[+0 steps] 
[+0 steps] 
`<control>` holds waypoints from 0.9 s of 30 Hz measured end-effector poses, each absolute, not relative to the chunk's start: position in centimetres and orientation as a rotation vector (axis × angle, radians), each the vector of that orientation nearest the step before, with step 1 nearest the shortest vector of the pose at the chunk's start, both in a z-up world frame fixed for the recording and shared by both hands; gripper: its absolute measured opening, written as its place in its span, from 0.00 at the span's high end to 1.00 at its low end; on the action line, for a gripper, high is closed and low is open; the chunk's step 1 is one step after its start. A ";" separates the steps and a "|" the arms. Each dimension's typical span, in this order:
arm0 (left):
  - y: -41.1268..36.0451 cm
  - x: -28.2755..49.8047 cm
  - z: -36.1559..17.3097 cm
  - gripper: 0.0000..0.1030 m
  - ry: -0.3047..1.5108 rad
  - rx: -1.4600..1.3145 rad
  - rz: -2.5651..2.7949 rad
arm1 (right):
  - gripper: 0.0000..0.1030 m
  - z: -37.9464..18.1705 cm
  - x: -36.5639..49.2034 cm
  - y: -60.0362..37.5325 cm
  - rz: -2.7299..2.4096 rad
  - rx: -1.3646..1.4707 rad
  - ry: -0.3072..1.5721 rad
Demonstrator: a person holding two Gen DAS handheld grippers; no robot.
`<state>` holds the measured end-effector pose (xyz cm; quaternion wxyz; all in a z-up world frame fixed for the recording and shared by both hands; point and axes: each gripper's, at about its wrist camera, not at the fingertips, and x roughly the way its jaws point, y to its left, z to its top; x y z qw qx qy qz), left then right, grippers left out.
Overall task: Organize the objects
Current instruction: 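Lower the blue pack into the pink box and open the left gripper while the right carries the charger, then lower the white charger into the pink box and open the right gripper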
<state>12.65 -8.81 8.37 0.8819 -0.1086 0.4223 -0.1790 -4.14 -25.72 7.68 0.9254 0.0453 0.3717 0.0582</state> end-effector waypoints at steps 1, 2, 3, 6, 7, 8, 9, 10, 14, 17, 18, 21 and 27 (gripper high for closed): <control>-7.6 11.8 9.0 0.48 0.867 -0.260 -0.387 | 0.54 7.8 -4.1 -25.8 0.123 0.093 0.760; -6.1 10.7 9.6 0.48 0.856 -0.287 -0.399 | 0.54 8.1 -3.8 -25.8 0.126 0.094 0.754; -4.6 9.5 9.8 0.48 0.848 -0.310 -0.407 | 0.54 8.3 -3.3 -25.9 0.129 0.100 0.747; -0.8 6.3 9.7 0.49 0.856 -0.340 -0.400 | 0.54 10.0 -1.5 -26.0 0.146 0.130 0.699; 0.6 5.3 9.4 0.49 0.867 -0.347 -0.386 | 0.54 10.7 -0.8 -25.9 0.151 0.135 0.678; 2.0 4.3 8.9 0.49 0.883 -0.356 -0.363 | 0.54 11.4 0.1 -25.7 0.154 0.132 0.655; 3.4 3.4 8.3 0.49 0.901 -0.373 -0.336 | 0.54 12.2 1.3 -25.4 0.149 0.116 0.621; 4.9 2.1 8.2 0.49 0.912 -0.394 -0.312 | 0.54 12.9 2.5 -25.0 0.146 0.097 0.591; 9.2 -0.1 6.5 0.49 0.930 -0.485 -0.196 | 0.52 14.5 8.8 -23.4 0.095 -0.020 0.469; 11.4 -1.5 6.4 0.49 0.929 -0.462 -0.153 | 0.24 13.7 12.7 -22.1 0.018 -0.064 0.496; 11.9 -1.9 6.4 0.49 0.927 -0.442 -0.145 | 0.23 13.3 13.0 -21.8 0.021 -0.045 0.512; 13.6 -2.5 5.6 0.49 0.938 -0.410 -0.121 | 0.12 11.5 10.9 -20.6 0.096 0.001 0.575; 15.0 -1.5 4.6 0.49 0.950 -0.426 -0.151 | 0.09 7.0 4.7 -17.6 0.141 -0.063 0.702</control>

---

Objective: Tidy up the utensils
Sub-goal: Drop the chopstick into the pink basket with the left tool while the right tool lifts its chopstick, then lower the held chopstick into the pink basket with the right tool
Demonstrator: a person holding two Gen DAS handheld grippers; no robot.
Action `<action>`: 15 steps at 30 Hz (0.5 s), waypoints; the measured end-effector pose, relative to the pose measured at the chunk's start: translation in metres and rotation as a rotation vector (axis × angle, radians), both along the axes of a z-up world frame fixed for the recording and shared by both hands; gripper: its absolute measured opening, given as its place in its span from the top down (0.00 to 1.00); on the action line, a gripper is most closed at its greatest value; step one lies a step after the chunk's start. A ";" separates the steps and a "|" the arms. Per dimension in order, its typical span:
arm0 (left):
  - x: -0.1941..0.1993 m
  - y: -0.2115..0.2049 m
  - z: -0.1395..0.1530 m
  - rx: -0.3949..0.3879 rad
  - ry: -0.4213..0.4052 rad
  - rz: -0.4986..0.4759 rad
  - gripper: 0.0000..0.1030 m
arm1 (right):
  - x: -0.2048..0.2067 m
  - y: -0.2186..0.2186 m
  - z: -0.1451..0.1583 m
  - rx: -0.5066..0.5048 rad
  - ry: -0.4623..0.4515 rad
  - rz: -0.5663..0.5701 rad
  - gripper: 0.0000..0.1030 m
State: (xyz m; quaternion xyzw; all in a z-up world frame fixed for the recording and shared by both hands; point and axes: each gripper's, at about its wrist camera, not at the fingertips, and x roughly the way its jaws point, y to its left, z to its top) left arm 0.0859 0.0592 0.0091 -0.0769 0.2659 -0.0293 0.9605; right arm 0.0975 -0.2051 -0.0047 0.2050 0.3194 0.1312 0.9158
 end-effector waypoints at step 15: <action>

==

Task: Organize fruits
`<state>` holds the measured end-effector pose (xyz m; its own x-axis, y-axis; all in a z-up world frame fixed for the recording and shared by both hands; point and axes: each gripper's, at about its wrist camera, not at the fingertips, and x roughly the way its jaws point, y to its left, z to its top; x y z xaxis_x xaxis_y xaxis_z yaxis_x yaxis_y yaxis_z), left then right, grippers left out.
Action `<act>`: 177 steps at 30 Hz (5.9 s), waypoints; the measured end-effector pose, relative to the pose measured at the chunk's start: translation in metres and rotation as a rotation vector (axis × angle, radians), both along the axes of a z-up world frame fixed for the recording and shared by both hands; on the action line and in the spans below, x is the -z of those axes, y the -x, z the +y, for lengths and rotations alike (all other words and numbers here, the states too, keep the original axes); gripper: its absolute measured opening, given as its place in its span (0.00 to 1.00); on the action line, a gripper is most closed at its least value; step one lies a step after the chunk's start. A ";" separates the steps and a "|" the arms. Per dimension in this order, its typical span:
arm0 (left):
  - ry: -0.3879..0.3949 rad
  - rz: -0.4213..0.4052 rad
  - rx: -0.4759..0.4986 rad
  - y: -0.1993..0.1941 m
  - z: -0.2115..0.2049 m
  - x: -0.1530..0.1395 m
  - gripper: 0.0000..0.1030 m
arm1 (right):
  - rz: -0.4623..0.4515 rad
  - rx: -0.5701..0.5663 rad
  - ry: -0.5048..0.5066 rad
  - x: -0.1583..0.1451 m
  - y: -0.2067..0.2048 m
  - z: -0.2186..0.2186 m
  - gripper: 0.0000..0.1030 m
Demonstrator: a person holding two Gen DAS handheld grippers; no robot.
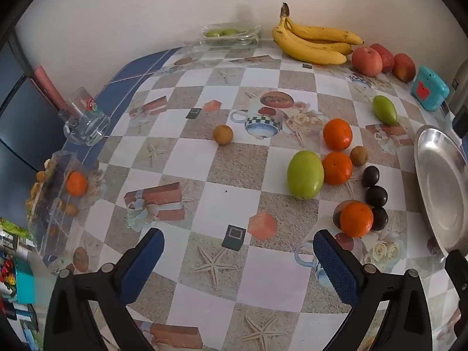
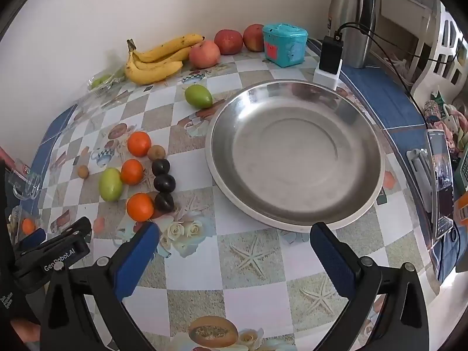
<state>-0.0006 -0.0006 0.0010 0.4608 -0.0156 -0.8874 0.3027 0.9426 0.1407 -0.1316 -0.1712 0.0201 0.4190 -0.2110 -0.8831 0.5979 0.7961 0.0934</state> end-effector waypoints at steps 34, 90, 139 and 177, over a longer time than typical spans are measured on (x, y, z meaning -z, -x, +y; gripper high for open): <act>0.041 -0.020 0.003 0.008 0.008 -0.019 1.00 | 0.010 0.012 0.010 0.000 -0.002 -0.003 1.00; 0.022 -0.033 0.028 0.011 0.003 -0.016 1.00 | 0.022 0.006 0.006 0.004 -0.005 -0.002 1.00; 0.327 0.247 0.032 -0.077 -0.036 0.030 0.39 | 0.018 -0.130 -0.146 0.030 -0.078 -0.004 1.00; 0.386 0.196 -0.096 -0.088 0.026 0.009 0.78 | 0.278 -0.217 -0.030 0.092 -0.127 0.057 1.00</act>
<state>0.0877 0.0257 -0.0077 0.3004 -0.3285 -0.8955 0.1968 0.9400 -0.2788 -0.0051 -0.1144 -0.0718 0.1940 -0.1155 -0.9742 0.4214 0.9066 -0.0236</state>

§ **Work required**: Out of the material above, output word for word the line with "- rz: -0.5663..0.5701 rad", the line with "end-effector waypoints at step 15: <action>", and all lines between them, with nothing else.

§ **Answer section**:
  - rz: -0.5663..0.5701 rad
  - gripper: 0.0000..0.1030 m
State: (xyz m; quaternion xyzw; all in a z-up world frame fixed for the recording and shared by both hands; point and axes: each gripper's, at about its wrist camera, not at the fingertips, and x roughly the way its jaws point, y to its left, z to its top) left arm 0.0859 0.0592 0.0091 -0.0769 0.2659 -0.0293 0.9605; right arm 0.0975 -0.2051 -0.0047 0.2050 0.3194 0.1312 0.9158
 end-effector waypoints at step 15: <action>

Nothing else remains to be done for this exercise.